ACTIVITY => Retype, word for word, each line between the lines holding "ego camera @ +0" and "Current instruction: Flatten", inclusive, and leave the rest of the data alone.

- - -

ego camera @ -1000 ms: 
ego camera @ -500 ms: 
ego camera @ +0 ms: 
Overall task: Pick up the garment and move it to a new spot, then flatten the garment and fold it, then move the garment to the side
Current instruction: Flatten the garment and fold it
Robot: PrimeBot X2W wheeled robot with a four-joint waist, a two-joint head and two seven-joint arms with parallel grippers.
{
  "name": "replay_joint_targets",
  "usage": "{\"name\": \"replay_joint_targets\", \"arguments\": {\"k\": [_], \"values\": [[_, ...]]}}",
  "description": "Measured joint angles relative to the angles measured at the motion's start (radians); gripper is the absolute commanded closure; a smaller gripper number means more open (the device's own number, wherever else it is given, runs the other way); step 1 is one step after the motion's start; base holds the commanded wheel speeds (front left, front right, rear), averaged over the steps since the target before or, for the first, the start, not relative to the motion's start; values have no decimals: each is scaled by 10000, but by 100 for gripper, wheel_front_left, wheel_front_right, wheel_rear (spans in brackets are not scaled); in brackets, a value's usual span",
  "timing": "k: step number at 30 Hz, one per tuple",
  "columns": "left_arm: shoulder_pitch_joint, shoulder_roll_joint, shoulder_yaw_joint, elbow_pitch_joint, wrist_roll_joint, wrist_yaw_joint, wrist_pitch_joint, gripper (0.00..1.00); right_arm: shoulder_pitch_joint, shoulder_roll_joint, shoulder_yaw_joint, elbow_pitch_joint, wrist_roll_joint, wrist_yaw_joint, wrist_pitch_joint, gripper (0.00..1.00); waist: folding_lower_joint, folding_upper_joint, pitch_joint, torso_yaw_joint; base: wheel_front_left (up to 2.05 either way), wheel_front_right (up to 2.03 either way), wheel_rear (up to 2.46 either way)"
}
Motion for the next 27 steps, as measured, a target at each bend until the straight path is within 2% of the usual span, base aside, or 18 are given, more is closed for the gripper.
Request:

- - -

SOLUTION BELOW =>
ego camera @ +0 ms: 
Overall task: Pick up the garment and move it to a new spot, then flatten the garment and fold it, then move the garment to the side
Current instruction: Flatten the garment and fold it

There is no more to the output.